(Collected material begins)

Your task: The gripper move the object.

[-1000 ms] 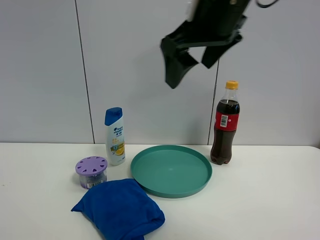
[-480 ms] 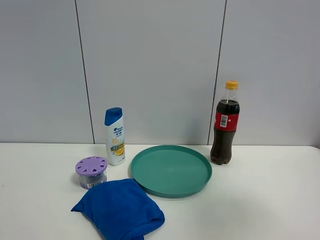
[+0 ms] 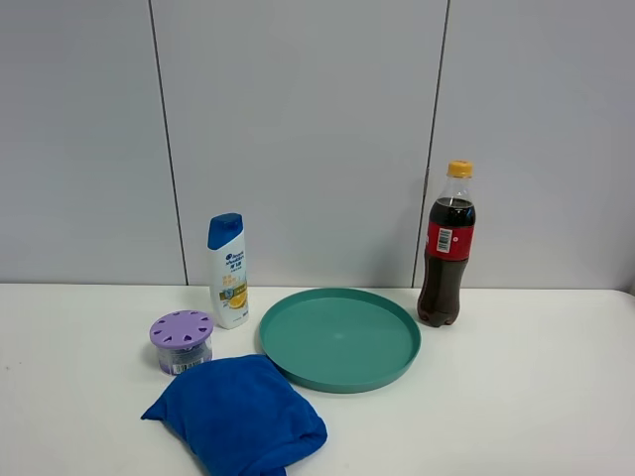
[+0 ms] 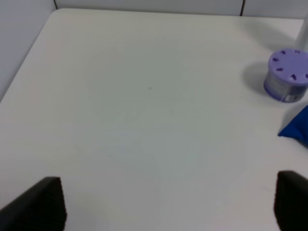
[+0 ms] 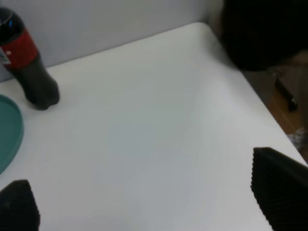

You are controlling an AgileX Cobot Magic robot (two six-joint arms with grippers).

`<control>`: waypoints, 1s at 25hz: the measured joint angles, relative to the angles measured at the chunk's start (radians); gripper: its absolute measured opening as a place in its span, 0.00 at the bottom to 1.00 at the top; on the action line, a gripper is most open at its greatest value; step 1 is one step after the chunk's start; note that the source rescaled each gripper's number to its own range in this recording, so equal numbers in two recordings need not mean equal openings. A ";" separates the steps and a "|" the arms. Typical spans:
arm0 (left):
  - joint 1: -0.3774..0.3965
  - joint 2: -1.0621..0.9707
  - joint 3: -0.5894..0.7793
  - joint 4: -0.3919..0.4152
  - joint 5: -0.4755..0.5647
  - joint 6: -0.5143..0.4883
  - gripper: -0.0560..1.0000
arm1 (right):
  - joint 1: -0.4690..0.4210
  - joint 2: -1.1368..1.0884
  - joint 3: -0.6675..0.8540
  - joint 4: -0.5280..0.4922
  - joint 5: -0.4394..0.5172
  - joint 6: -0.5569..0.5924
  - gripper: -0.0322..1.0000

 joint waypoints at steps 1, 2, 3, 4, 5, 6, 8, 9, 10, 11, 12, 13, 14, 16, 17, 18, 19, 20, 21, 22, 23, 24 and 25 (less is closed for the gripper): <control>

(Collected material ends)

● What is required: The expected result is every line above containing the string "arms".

● Answer to this problem:
You are controlling an AgileX Cobot Magic robot (two six-joint arms with grippers).
`<control>`: waypoints, 1s at 25hz: the measured joint angles, relative to the angles measured at the chunk's start (radians); gripper: its absolute measured opening as a place in its span, 0.00 at the bottom to 1.00 at the top; on the action line, a gripper is most open at its greatest value; step 1 is one step after the chunk's start; note that the source rescaled each gripper's number to its own range in this recording, so equal numbers in two recordings need not mean equal openings. A ";" separates the steps and a "|" the arms. Typical spans:

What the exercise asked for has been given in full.